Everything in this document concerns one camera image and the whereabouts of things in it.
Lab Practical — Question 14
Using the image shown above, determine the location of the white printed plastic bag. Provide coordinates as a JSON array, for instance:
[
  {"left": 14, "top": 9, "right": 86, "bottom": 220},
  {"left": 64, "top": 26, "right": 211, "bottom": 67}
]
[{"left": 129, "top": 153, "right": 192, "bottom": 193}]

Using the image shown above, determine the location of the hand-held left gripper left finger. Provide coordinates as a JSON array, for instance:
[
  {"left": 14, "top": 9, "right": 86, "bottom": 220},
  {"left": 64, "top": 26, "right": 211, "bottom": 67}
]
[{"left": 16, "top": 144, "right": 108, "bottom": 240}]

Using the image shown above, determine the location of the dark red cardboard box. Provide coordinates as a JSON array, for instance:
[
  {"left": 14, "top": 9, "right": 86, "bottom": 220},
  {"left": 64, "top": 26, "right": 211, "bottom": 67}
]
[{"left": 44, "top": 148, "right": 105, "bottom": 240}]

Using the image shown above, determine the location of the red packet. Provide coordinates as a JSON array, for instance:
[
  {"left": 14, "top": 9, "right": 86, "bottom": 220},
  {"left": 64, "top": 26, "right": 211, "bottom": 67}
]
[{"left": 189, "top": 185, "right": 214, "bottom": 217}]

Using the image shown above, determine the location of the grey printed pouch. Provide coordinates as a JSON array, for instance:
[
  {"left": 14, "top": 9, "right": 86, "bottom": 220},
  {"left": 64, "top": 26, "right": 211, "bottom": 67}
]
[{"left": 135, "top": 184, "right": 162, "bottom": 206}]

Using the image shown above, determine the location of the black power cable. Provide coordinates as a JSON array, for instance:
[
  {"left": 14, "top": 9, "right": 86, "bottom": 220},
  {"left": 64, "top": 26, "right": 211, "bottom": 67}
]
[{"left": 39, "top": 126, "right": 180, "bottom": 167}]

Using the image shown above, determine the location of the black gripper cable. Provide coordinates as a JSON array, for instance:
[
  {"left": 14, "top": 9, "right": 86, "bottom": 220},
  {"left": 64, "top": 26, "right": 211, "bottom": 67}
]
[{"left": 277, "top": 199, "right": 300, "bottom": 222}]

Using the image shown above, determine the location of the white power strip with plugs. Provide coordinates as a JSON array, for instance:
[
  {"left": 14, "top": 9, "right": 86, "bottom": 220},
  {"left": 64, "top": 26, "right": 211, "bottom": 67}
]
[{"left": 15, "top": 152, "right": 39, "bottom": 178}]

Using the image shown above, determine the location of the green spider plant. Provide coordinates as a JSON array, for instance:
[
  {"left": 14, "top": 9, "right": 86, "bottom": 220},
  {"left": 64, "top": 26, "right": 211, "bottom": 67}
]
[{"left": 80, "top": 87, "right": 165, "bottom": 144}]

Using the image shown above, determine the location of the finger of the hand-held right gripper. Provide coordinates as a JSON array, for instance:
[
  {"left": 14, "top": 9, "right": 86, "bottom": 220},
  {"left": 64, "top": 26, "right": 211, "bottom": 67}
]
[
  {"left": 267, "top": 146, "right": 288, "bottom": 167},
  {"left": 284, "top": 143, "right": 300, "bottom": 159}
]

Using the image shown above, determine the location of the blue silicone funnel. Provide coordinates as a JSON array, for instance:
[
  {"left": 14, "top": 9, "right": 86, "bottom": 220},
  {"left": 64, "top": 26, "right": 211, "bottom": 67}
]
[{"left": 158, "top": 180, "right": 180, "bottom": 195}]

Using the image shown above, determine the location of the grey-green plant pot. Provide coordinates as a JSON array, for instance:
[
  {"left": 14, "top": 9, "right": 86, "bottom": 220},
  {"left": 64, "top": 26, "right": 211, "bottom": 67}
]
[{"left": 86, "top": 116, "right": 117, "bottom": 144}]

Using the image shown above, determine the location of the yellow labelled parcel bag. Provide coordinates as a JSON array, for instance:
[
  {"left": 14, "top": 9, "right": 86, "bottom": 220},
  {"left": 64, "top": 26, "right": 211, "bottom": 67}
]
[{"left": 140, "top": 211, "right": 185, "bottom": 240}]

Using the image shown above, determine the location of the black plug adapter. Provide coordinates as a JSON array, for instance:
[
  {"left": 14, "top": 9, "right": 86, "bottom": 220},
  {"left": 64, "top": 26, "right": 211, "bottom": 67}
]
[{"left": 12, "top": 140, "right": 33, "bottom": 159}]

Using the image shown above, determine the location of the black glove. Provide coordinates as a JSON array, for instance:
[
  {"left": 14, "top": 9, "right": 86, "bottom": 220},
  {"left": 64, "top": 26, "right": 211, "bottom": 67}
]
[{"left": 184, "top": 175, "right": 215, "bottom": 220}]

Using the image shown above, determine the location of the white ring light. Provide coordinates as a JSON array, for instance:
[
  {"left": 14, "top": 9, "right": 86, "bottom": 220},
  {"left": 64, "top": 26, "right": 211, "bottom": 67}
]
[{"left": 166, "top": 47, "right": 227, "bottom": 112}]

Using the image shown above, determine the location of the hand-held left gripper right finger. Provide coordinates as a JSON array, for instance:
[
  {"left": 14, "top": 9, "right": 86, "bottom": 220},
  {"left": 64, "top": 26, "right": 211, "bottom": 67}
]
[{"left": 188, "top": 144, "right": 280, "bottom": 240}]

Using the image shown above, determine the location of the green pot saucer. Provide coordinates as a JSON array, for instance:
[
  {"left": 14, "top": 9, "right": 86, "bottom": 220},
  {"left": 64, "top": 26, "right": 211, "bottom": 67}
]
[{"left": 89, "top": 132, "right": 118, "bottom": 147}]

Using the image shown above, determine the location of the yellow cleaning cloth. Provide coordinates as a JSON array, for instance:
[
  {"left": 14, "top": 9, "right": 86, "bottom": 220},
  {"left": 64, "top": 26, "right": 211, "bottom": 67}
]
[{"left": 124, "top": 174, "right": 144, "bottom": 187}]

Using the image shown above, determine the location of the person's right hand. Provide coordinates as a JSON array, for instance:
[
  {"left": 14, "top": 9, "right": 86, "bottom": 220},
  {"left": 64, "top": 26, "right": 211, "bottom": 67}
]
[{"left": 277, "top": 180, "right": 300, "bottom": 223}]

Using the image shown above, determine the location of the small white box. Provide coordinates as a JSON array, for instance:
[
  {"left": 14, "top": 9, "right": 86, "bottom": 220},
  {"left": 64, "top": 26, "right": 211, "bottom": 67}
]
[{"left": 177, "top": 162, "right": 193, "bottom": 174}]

....

▶ **Activity**
Go through the entries above and count the lines containing the word "cable"; give only that count.

▶ **Result**
2